In December 1996, 100% of the sample was "present," but by February 2001, it had eroded to 34.4 percent of its original size. By May 2003, it had been reduced to only 33.8 percent of the original sample size, in, however, as Tables 1 and 2 suggest, a somewhat restructured configuration. This restructuring can result, as Koehler (2002) reports, from the periodic resurrection of Websites and Web pages, sometimes after protracted periods of time.

fig2

Figure 2: 'Comotose' Web pages, weeks 254 to 326

As is shown in Figure 3, 'missing', or 404 error continues to be the primary cause for Web page attrition in the sample. The legend in Figure 3 lists four 'causes' for URL failure: missing, restricted access, bad, and unknown. Missing signified the 'file not found or 404 error'; restricted access the '401 unauthorized and 403 forbidden errors'; bad, the no domain name server fault; and other, all others. In recent months there appears to be a slight trend for a slight increase in DNS errors which may not be too surprising in a sample of Web sites that is over six years old.

fig3

Figure 3: Web page attrition

Conclusions

Based on a relatively small number of studies, we can conclude that the Web documents are not particularly stable media for the publication of long-term information and the maintenance of individual objects or items. That said, we must distinguish between material published to the Web and material for which the Web serves as a conduit for access. For example, Nelson and Allen (2002) indicate long half-lives for online databases, where others suggest far shorter half-lives for Web published resources.

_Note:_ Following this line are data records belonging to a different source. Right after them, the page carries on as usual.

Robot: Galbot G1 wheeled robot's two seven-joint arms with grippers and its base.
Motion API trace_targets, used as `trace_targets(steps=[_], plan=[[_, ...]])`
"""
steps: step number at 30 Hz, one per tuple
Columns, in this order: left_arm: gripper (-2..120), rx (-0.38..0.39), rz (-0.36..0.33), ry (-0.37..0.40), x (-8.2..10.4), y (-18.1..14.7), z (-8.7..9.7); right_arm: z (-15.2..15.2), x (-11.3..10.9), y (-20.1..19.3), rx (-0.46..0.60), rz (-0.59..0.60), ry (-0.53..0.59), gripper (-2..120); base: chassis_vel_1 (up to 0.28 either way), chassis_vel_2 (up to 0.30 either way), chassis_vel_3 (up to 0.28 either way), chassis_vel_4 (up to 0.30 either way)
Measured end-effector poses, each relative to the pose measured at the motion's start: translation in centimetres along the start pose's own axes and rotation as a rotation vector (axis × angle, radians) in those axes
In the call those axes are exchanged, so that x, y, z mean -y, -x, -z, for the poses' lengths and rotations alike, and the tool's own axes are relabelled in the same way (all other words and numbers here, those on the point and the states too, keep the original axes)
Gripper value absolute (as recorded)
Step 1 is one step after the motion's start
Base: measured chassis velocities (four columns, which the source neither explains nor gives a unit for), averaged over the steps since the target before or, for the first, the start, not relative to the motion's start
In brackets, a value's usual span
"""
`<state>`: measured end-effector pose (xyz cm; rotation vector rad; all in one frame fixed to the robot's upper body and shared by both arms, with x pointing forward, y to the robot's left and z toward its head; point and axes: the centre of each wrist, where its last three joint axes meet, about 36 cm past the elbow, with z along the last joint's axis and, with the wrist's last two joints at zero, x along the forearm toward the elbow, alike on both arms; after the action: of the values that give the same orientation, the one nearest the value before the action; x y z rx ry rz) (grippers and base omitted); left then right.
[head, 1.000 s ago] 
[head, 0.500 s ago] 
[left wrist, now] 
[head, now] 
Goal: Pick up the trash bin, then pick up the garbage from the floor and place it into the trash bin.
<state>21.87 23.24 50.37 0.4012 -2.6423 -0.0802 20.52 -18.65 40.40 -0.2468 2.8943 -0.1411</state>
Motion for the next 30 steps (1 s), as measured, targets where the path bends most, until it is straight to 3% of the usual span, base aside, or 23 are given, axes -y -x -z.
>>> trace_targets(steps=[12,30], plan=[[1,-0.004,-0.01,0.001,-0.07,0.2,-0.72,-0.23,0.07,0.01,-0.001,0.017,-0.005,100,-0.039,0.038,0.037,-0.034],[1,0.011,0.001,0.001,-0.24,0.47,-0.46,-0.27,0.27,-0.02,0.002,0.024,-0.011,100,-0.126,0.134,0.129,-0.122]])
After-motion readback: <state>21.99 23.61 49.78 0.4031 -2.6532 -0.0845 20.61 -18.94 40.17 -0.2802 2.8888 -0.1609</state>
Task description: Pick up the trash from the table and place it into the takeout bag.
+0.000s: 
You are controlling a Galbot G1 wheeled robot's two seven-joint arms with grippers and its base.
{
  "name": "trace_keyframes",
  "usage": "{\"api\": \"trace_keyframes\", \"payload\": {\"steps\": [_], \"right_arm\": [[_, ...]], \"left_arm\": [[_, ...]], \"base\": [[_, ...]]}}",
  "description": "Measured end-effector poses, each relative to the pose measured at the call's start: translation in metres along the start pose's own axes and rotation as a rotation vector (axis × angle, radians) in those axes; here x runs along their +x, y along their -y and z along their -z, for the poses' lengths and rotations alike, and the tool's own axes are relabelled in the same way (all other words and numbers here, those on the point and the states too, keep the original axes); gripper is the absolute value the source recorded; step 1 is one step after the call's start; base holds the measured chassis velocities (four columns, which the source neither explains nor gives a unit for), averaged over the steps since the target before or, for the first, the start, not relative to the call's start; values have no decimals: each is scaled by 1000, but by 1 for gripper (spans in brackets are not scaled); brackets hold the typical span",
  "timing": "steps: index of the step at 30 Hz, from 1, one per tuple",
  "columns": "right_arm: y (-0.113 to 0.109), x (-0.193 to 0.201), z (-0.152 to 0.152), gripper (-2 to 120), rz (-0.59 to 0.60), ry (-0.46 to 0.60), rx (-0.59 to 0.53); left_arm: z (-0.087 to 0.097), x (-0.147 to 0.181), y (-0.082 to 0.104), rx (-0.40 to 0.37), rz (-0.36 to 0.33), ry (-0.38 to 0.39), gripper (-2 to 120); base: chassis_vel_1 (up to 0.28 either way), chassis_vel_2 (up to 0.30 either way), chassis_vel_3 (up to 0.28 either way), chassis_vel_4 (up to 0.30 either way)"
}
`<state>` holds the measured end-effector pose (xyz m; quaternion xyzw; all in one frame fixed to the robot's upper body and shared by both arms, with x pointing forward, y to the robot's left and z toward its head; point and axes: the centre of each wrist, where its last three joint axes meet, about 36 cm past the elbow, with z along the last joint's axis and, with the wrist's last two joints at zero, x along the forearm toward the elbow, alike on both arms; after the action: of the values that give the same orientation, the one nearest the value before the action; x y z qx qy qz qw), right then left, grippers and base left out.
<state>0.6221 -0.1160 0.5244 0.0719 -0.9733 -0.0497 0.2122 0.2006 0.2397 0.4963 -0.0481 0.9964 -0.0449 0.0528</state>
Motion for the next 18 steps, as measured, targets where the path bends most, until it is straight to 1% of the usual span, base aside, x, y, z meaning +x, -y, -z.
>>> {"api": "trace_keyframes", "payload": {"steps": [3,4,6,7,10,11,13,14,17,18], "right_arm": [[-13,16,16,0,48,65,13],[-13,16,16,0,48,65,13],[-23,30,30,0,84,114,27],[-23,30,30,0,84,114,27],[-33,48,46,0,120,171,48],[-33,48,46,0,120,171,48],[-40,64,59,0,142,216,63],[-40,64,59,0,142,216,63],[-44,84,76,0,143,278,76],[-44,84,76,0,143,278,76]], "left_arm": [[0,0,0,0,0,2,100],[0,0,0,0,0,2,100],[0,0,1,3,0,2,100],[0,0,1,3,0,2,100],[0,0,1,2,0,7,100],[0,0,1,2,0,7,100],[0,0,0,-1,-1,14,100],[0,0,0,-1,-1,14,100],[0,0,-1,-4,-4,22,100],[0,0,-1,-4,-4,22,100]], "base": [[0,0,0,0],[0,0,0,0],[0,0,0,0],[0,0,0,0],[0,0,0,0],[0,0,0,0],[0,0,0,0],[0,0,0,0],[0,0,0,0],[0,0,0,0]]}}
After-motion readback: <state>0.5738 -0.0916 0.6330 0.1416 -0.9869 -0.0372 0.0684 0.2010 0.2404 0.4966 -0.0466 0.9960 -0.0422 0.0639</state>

There are two interesting trends that emerge from this analysis. First, once a collection has sufficiently aged, it may stabilize in the sense at least that its URLs may become more durable in time. We have shown, for example, that Koehler's collection of randomly collected URLs remained in a fairly 'steady-state' for two years after it lost approximately two-thirds of its population over a four year period. From a collection development perspective, this period of stability has been but of short duration. Additional monitoring is needed to establish resource lifetimes.

Second, it is equally interesting to find that that the half-lives of Web resources in different disciplines, domains, and fields differ. First, not only are legal, scholarly, and educational electronic citations reported to have limited lifecycles not dissimilar to Web resources in general, but there is also variability among the disciplines.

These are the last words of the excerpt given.